Alla finale di Coppa Davis va in scena la Belle epoque (un po' sciupata) del tennis europeo
Sembrava essersi tolto la scimmia dalla spalla nel 2013. Vincendo Wimbledon, in finale contro un Novak Djokovic lontano dalla versione imbattibile di quest’anno, settantasette anni dopo Fred Perry, lo scozzese Andy Murray aveva riportato il nome di un britannico nell'albo d'oro dei Championships. Ma la leggenda del tennis non l'hanno fatta soltanto le prove dello Slam, ma anche il torneo per nazioni più vecchio del mondo, la Coppa Davis. Unica competizione a squadre in uno sport individuale per eccellenza, la Davis non raggiunge, in genere, i vertici tecnici dei major (anche perché non sempre i più forti la giocano) ma è famosa per l'intensità degli incontri. Giocatori mediocri nei tornei Atp in Davis sono autori di performance spesso indimenticabili. Come il nostro Paolo Canè, tanto talentuoso quanto discontinuo, che nel 1990 sconfigge al quinto set Mats Wilander eliminando la fortissima Svezia (il quinto set era stato rinviato a lunedì mattina, ero a scuola, ma avevo convinto il prof a vederla tutti assieme in sala tv anziché fare lezione). O come John McEnroe e Mats Wilander, che nel 1982 danno vita a un match di oltre sei ore, vinto da SuperMac per 9-7, 6-2, 15-17, 3-6, 8-6 (all'epoca non c'era il tie-break negli incontri di Davis). O come il Brasile del 1992 prima di Guga Kuerten (il più grande tennista brasiliano della storia sarebbe esploso soltanto nel 1997 vincendo il Roland Garros) che, approfittando dello scatenato tifo locale, distrugge a Maceiò l'Italia di Omar Camporese, Stefano Pescosolido, Paolo Canè e Diego Nargiso, sulla carta molto più forte. Lo stesso Fabio Fognini ha spesso trovato in Davis quella concentrazione che a volte gli manca in singolare.

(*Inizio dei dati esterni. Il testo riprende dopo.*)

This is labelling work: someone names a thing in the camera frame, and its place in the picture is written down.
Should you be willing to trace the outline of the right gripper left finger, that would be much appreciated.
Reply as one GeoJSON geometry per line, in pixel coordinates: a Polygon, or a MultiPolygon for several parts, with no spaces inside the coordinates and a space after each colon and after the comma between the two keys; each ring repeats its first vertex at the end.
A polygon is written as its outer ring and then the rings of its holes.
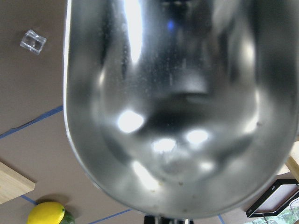
{"type": "Polygon", "coordinates": [[[144,224],[156,224],[156,217],[155,216],[144,216],[143,219],[144,224]]]}

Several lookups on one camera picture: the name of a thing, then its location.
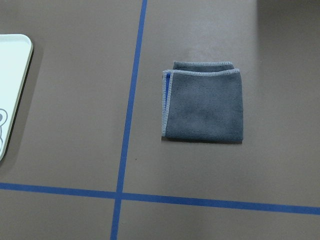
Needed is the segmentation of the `cream bear print tray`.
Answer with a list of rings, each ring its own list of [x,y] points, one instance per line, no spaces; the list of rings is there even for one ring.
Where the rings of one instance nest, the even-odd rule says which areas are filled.
[[[0,36],[0,158],[3,159],[14,124],[33,52],[24,34]]]

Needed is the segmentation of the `folded grey cloth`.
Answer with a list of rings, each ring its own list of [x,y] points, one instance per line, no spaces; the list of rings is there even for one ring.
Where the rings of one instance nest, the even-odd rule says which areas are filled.
[[[242,78],[230,61],[179,62],[162,72],[161,134],[167,139],[243,141]]]

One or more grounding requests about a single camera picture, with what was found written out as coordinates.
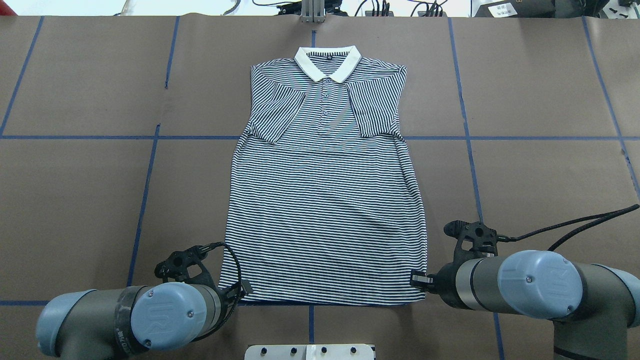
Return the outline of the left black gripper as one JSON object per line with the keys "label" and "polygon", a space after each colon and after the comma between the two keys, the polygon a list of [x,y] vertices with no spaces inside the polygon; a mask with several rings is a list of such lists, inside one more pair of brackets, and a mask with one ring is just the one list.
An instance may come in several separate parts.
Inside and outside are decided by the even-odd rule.
{"label": "left black gripper", "polygon": [[238,301],[253,292],[253,288],[249,280],[239,280],[227,287],[215,286],[214,291],[220,300],[221,312],[229,313]]}

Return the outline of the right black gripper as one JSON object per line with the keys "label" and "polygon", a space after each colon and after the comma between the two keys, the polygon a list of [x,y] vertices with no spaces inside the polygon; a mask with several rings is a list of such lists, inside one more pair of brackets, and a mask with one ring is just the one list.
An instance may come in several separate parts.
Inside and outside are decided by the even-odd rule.
{"label": "right black gripper", "polygon": [[424,271],[412,270],[409,284],[420,291],[438,295],[446,305],[458,306],[456,274],[452,269],[441,269],[429,275]]}

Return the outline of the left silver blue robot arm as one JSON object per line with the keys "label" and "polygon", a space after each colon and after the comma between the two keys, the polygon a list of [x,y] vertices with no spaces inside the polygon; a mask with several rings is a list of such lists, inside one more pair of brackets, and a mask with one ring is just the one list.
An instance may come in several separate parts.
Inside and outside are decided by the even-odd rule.
{"label": "left silver blue robot arm", "polygon": [[42,354],[61,360],[126,360],[173,351],[217,332],[252,291],[242,280],[224,289],[165,282],[68,292],[43,308],[35,338]]}

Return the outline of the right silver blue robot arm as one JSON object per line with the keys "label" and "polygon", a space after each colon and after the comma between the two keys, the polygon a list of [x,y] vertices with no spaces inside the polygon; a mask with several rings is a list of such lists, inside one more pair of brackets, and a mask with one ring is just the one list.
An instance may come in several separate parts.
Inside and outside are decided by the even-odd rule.
{"label": "right silver blue robot arm", "polygon": [[556,360],[626,360],[639,326],[639,279],[548,250],[463,259],[438,273],[414,269],[409,283],[455,309],[551,321]]}

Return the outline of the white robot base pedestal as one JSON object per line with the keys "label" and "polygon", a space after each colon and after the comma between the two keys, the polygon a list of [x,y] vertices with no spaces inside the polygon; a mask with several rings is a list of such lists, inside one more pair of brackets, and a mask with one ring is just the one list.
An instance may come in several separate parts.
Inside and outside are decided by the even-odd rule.
{"label": "white robot base pedestal", "polygon": [[374,345],[365,343],[256,344],[247,347],[245,360],[375,360]]}

In Davis ci sono quattro singolari e un doppio. Come a volte è capitato, ad esempio nel 1975 con Bjorn Borg o negli anni Ottanta con Boris Becker, può essere vinta da un solo giocatore che si aggiudichi sempre i due singolari e il doppio. Roger Federer negli anni d'oro avrebbe probabilmente potuto provarci. Invece l'ha vinta nel 2014, in coppia con Stan Wawrinka, già vincitore di Slam. Adesso Andy Murray, numero due al mondo, ad abissale distanza dal dominatore Djokovic, è chiamato a vincere praticamente da solo la Davis, che la Gran Bretagna non si aggiudica dal 1936 (c’era il solito Fred Perry), in palio nella finale a Gand contro il Belgio. Giocherà anche il doppio in coppia con il fratello Jaime: ben poco aiuto gli può venire dal secondo singolarista, Kyle Edmund, n.99 al mondo. Non si tratta peraltro di un compito impossibile: i belgi giocano in casa, è vero, e il fattore campo è importante nella Davis, ma possono opporre solamente David Goffin (numero 16 al mondo) e il doppista Steve Darcis (il secondo singolarista, Ruben Bemelmans, è n.107 del ranking), mentre Jaime Murray è un ottimo doppista. Però Andy ha spesso mostrato una certa fragilità caratteriale. Era riuscito a vincere Wimbledon (e l'anno precedente le Olimpiadi e gli Us Open) quando era allenato da un grande campione del passato (e grande motivatore) come Ivan Lendl. Quest’anno è diventato numero due grazie alla grande continuità di risultati (nonostante i ben pochi acuti).
[**Video_box_2**]Al complesso polifunzionale Flanders Expo di Gand va così di scena la Vecchia Europa, quella vecchia per davvero. Basta guardare agli interpeti che si confronteranno, ai loro volti d'antan. Prendete Goffin per esempio, con quella chioma bionda e un fisico sgraziato, ben lontano dalla tonicità muscolare degli sportivi contemporanei). Oppure prendete Murray, il rosso che sa di Highlands e che sembra un Braveheart titubante. Facce da Europa del nord di primo Novecento, di una Belle epoque lontana.